◆ **Work task**
Could you repeat every line below exactly, skipping the images?

..............................

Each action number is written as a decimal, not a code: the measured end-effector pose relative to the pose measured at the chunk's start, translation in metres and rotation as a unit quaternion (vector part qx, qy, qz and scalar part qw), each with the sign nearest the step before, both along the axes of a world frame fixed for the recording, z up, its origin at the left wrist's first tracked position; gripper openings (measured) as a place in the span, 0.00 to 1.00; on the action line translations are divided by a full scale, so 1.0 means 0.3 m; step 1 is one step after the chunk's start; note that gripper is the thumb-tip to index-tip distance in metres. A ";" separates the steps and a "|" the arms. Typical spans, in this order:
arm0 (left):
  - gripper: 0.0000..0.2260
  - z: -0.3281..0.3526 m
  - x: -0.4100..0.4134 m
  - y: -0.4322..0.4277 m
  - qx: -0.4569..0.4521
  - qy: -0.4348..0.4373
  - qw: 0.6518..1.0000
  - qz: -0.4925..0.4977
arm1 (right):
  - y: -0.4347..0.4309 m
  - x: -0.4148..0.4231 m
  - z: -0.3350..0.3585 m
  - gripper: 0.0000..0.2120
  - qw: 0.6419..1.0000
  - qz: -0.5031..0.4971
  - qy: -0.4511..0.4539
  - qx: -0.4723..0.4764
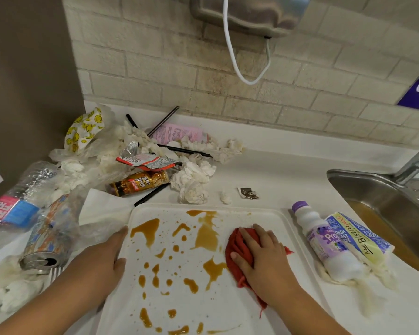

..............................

◆ **Response**
Each action number is written as a decimal, not a code: the measured end-effector pose relative to the pose measured at the chunk's start, translation in metres and rotation as a unit quaternion (vector part qx, qy, qz and scalar part qw), each with the sign nearest the step before, both along the axes of a world frame fixed for the recording, z up, its origin at the left wrist's first tracked position; gripper openings (measured) as a place in the span, 0.00 to 1.00; on the action line translations are divided by a full scale, so 1.0 means 0.3 m; step 1 is one step after the chunk's start; note that gripper is the thumb-tip to index-tip distance in metres. A ";" separates the steps and a "|" the arms. Typical spans, in this order:
arm0 (left):
  - gripper: 0.0000..0.2260
  - z: -0.3281..0.3526 m
  - x: -0.4100..0.4134 m
  - y: -0.4322..0.4277 m
  - qx: -0.4569..0.4521
  - qy: -0.4348..0.4373
  - qw: 0.6518..1.0000
  - qz: -0.4925..0.4977
arm1 (right):
  - y: -0.4347..0.4309 m
  - x: -0.4148..0.4231 m
  - z: -0.3350..0.3585 m
  - gripper: 0.0000..0.2120
  - qw: 0.6419..1.0000
  - qz: -0.5031..0.4971
  - qy: -0.4511..0.4539
  - qx: -0.4723..0.4764

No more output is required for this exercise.